TASK GOAL = Nothing but the lines below from the one that contains "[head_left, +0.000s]" through the one that contains "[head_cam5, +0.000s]" should be retyped, exactly and including both ends. Do not include pictures.

DATA SHOWN =
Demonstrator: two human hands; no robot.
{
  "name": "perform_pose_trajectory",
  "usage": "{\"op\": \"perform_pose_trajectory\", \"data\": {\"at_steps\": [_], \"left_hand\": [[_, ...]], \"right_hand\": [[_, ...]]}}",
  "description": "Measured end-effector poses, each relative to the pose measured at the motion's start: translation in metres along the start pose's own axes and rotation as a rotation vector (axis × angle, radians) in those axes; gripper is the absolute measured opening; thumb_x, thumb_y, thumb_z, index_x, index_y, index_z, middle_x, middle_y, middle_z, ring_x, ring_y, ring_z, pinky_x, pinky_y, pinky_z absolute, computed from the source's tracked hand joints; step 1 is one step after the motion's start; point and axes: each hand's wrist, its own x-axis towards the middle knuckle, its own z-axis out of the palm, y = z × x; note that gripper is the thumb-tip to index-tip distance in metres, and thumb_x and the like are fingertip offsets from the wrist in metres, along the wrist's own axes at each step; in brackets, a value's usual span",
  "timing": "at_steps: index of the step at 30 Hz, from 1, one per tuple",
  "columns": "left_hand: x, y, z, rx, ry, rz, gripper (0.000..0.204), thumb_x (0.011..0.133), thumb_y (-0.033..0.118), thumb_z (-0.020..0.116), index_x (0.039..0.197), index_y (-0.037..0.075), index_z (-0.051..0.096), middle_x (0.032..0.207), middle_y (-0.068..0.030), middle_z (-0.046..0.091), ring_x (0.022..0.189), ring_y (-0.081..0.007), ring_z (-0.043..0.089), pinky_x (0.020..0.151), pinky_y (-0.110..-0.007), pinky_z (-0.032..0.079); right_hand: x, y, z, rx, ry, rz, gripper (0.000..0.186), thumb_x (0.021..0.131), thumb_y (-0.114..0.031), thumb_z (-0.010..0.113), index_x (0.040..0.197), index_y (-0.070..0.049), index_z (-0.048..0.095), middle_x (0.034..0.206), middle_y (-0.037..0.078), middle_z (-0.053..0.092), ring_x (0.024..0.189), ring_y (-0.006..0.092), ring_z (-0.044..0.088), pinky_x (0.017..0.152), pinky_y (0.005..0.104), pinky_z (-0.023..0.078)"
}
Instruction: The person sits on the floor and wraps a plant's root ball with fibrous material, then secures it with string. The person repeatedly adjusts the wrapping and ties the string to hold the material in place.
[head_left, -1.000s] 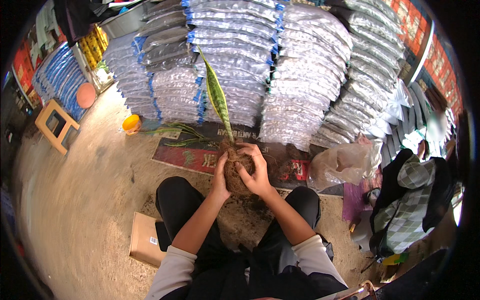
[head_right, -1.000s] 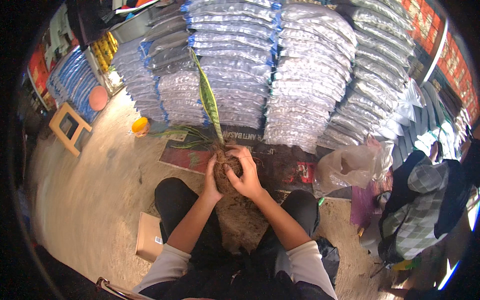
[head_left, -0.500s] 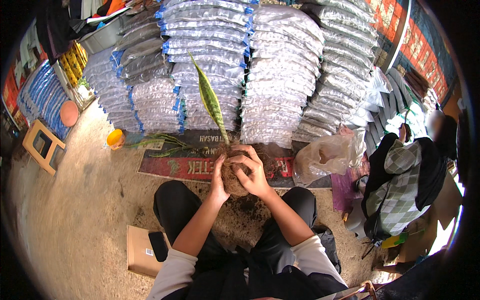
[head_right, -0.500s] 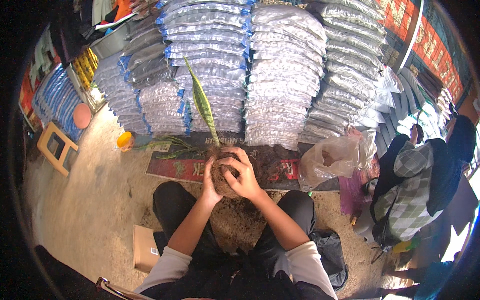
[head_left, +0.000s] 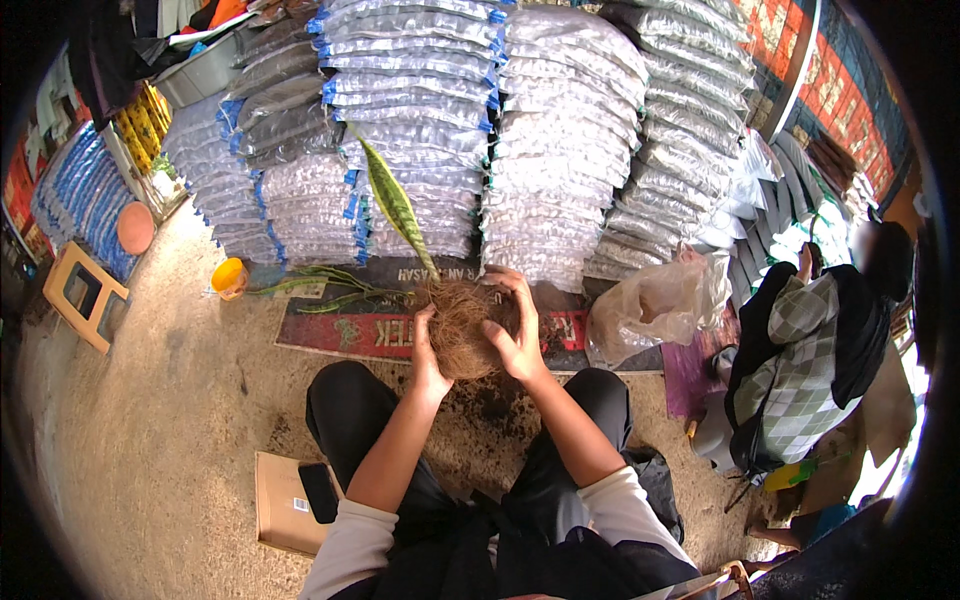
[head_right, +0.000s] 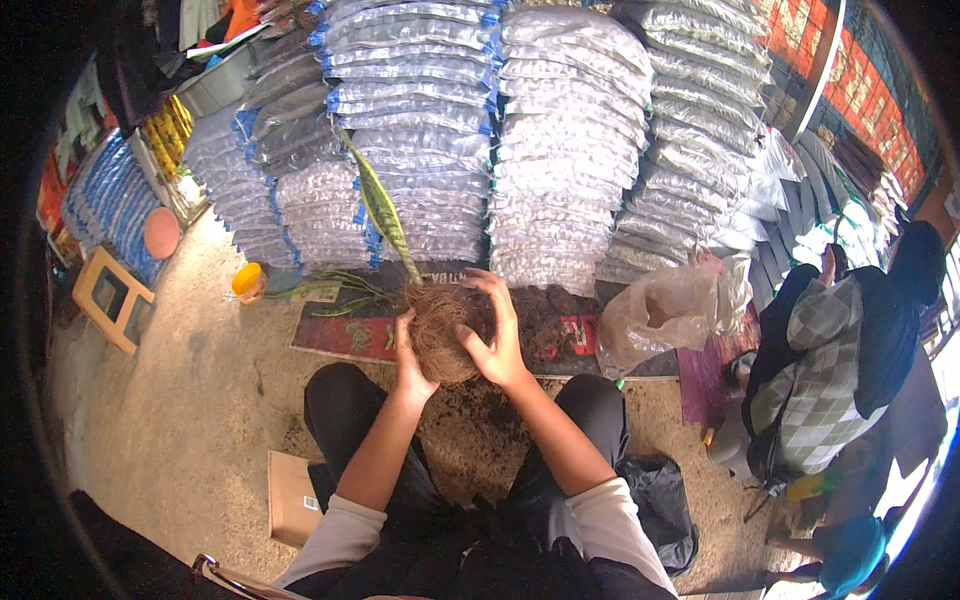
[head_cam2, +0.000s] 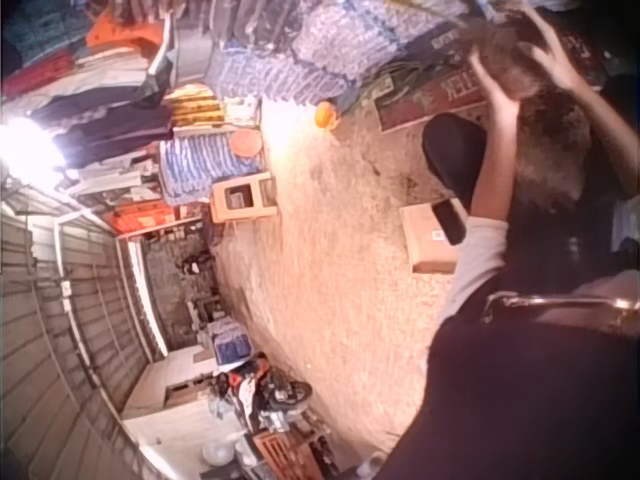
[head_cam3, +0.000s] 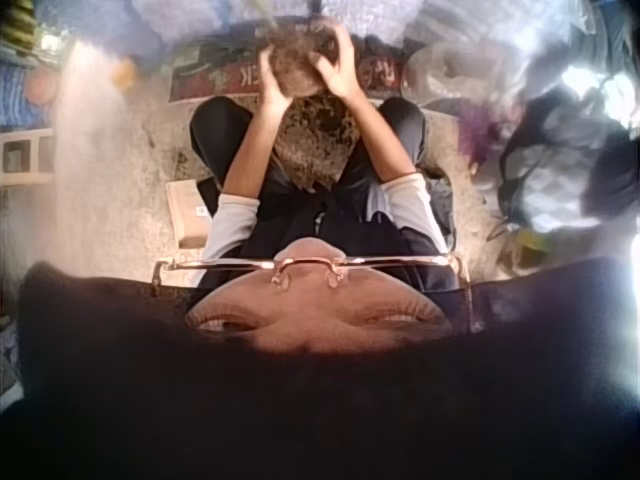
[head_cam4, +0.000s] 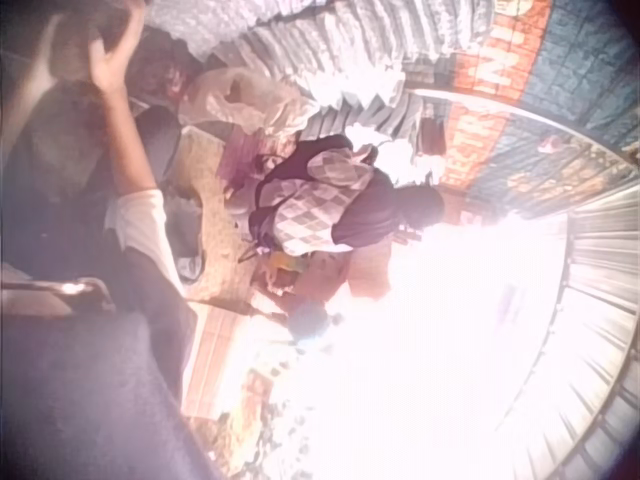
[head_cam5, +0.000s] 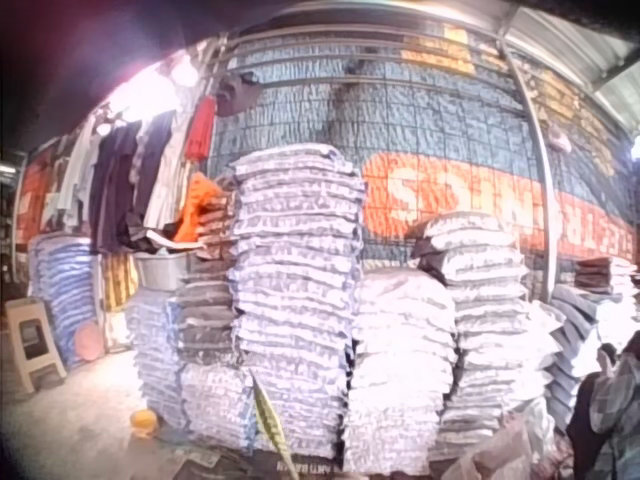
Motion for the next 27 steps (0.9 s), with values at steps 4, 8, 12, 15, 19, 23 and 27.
{"op": "perform_pose_trajectory", "data": {"at_steps": [4,8,12,15,19,23,27], "left_hand": [[0.003,0.001,0.006,-0.003,0.038,-0.020,0.049,0.082,0.045,0.041,0.112,0.007,0.048,0.108,-0.0088,0.054,0.098,-0.0227,0.054,0.084,-0.040,0.044],[0.006,-0.009,0.015,-0.018,0.006,-0.045,0.048,0.083,0.045,0.040,0.112,0.007,0.049,0.107,-0.0084,0.054,0.097,-0.0223,0.055,0.084,-0.040,0.044],[0.017,-0.029,0.017,-0.013,-0.056,-0.045,0.046,0.085,0.043,0.038,0.112,0.007,0.049,0.106,-0.0079,0.055,0.096,-0.0215,0.055,0.084,-0.039,0.046],[0.021,-0.036,0.020,-0.028,-0.094,-0.084,0.046,0.086,0.043,0.037,0.112,0.007,0.048,0.107,-0.0080,0.055,0.096,-0.0211,0.056,0.083,-0.039,0.047],[0.020,-0.032,0.020,-0.031,-0.065,-0.093,0.047,0.086,0.044,0.037,0.113,0.007,0.047,0.108,-0.0078,0.055,0.096,-0.0208,0.056,0.083,-0.039,0.047],[0.019,-0.021,0.008,-0.008,-0.059,-0.017,0.047,0.086,0.044,0.036,0.114,0.008,0.047,0.108,-0.0066,0.054,0.097,-0.0206,0.055,0.083,-0.038,0.047],[0.016,-0.013,-0.012,0.052,-0.018,0.139,0.046,0.087,0.043,0.035,0.117,0.009,0.045,0.113,-0.0046,0.051,0.106,-0.0189,0.049,0.091,-0.035,0.039]], "right_hand": [[-0.006,0.001,-0.003,0.022,0.190,0.170,0.032,0.076,-0.009,0.057,0.106,-0.002,0.047,0.113,0.016,0.046,0.108,0.0284,0.043,0.092,0.0369,0.033],[-0.011,0.000,-0.015,-0.052,0.211,0.186,0.030,0.076,-0.009,0.057,0.104,-0.002,0.048,0.113,0.016,0.045,0.108,0.0284,0.043,0.093,0.0364,0.032],[-0.013,-0.007,-0.026,-0.117,0.249,0.189,0.029,0.075,-0.007,0.057,0.102,-0.002,0.048,0.113,0.017,0.045,0.109,0.0285,0.042,0.094,0.0365,0.031],[-0.016,-0.003,-0.033,-0.139,0.271,0.197,0.030,0.075,-0.006,0.057,0.103,-0.002,0.048,0.114,0.017,0.045,0.109,0.0287,0.042,0.094,0.0367,0.031],[-0.013,-0.002,-0.030,-0.186,0.256,0.173,0.032,0.074,-0.007,0.058,0.104,-0.001,0.048,0.115,0.018,0.045,0.109,0.0310,0.042,0.094,0.0379,0.031],[-0.008,-0.012,-0.013,-0.440,0.065,-0.061,0.040,0.076,-0.017,0.056,0.112,-0.001,0.048,0.124,0.020,0.040,0.113,0.0370,0.038,0.095,0.0439,0.029],[-0.003,-0.016,0.025,-0.611,-0.280,-0.112,0.050,0.081,-0.029,0.048,0.123,-0.003,0.043,0.132,0.015,0.036,0.122,0.0360,0.030,0.101,0.0506,0.013]]}}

EXPECTED ANSWER =
[head_left, +0.000s] 
[head_right, +0.000s] 
[head_cam2, +0.000s] 
[head_cam3, +0.000s] 
[head_cam4, +0.000s] 
[head_cam5, +0.000s] 

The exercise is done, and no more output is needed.